December 7, 2017
by Carol Lynn Alpert
All hands were on board for today's phone meeting. (We had no November meeting because of Thanksgiving breaks.)
Abhijit posted the first Optics Team blog! He included lots of pix of the microscope set-up as new parts are machined and assembled. Here is a close-up of the area beneath the sample stage.
Abhijit is currently setting up all laser emission pathways to the sample and from the sample to the camera. A new laser (551nm, yellow) is on order. Abhijit worked with the stage supplier Smaract and they were able to get his Micromanager software to talk to Smaract and the camera. He can now exploit all the stage functionality required. Our first images will start coming in sometime in January!
In Ohio, success! Kil Ho reported success using 3-MPA ligands to transfer Ocean Nano red CdSe/ZnS core/shell combos from organic (oily) to aqueous (water) solution, while also preserving their absorbance and fluorescence peaks. He vortexed the solution overnight, avoiding any sonication which can damage the QD surfaces.
This successful transfer to water means Kil Ho is ready to try DNA conjugation, adding more ZnS coating mixed with DNA. After he's solved that step, they'll move on to smaller Ocean Nano green quantum dots, which are less stable, but required for the interaction with gold nanoparticle quenching.
Abby is still struggling with all three aspects of the "Loops, Trains, Trails" DNA conjugation method: (1) preserving QD fluorescence through growth of ZnS shells; (2) aqueous transfer; and (3) DNA conjugation.
(1) She wasn't able to replicate her prior success using the SILAR method to add ZnS shell layers to the CdSe cores. She was using an existing batch of homemade CdSe cores, and has concluded that fresh batches need to be made for every experiment to avoid oxidative damage.
(2) Since she had no core/shell combos to proceed to the aqueous transfer stage, Abby decided to test the transfer stage using stable red Ocean Nano core/shell combos. After learning she needed to heat the solution to about 80°C, she was able to take them successfully through the intermediated pyridine transfer step with almost no loss of fluorescence. However, the next aqueous transfer step - attaching phytohelatin-3 (PC3) ligands in a high-pH buffer solution - failed. Was the concentration of that buffer solution too high? The QD/shells did not completely dissolve in water; they settled over time. Additional QD/shells underwent aggregation and sedimentation during dialysis. While the resulting QD/shells were fluorescent, they did not show a clear dissolution or absorption peak in solution. Abby called the author of this published technique and got an exact product # for the pH buffer solution to see if that will fix the problem when she tackles it again.

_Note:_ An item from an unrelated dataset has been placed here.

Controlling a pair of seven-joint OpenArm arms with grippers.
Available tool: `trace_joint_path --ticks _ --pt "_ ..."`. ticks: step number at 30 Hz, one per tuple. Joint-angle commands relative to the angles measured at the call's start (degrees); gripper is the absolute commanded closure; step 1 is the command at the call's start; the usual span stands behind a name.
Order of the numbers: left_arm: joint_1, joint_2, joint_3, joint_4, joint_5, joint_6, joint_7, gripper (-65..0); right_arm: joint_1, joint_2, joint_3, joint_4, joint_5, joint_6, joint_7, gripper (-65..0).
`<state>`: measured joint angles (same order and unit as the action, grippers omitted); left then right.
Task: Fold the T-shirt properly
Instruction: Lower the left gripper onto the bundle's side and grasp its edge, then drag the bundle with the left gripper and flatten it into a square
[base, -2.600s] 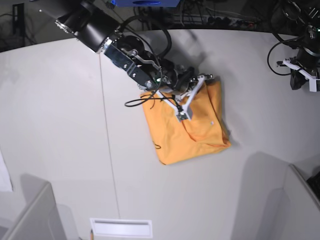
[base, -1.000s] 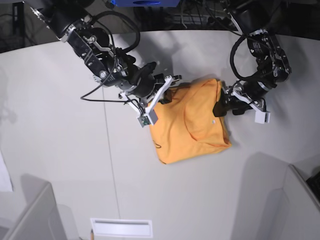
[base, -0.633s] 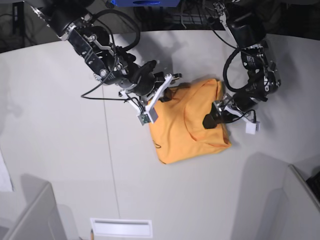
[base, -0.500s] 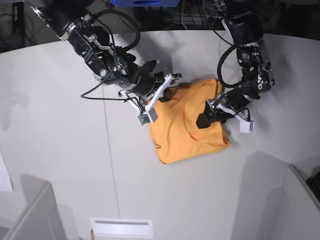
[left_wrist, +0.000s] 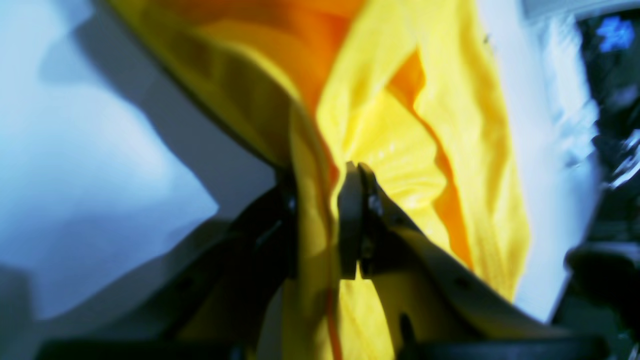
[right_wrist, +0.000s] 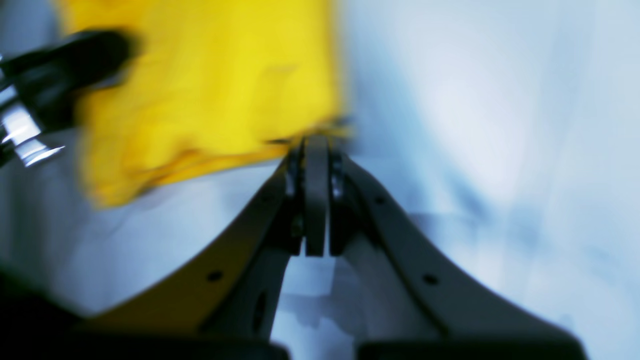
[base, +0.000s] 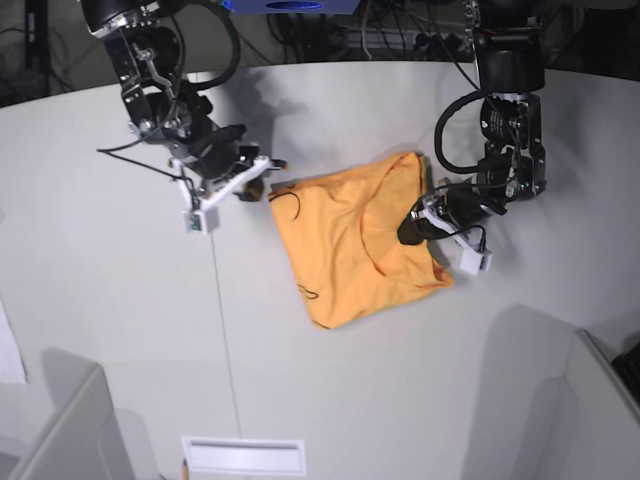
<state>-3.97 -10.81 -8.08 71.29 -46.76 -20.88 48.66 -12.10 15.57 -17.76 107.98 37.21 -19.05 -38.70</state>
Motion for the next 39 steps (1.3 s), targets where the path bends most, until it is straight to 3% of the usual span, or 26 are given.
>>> trace_joint_path --ticks 1,9,13,19,24,26,29,34,39 --pt "-0.03 -2.07 2.14 1.55 2.06 1.24 2.19 0.0 -0.17 0.21 1.54 1.07 0.55 0.54 1.12 0.0" --pt "-5.84 -12.8 22.71 7.97 2.06 2.91 4.48 0.0 -6.85 -0.23 13.14 1.07 0.55 0.54 1.2 0.0" --pt "-11.9 -14.47 30.71 7.97 2.15 2.82 7.2 0.0 -9.31 -0.41 17.19 1.07 0.55 0.54 2.7 0.0" --pt "-21.66 -15.35 45.75 7.97 2.85 2.64 7.2 0.0 -13.26 -0.5 18.15 0.98 0.63 0.54 7.62 0.0" --pt "-28.08 -14.64 61.39 8.58 13.58 2.12 7.12 0.0 -15.37 -1.55 18.33 0.98 0.63 0.28 8.32 0.0" --pt "-28.96 -13.5 65.61 8.58 18.06 -0.96 6.94 0.0 -16.61 -3.57 21.14 0.98 0.63 0.28 8.32 0.0" --pt "-28.69 -11.92 66.58 8.58 25.53 -6.94 6.68 0.0 -18.01 -6.39 25.19 0.98 0.55 0.28 8.15 0.0" --pt "-26.85 -10.69 66.41 9.99 41.09 -17.93 1.93 0.0 -19.59 -6.83 26.51 0.98 0.55 0.28 8.24 0.0" --pt "-24.47 -9.63 66.93 10.96 53.22 -19.12 -5.63 0.0 -20.3 -7.0 26.51 0.98 0.55 0.28 8.24 0.0"
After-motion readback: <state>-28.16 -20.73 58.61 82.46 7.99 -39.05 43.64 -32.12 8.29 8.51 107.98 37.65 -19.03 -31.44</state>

(3) Abby also worked on the DNA conjugation phase, using the lab's micelle-coated QDs in aqueous solution, which are pretty stable. But they were too big to work well with the DNA hinges. Then, she tried working with red QDs from Ocean Nano, transfering them to water by coating them with 3-MPA (as Kil Ho did) instead of the more desirable PC. But this failed as well, with the QDs precipitating out immediately when she added the low pH buffer necessary for DNA conjugation. The same thing happened when starting with commercial QDs that were already in aqueous solution. Next time she will use a buffer with a higher "physiological pH" of 7.2. The drawback is that this will impede the efficiency of the EDH chemistry for conjugating the DNA. So, what she really wants to do is to get working the SILAR transfer step of attaching PC3 ligands to the core/shells. These PC3 ligands are hardier than 3-MPA, because they offer more attachment sites for the DNA hinges.
The Communications Team is thrilled that the Blog is up and running and have made several posts about our work as well as posting monthly phone meeting notes. And Abhijit's entry into the QSTORM blogosphere has delighted us.
We'll be back in 2018. Until then, happy loops, trains, and trails.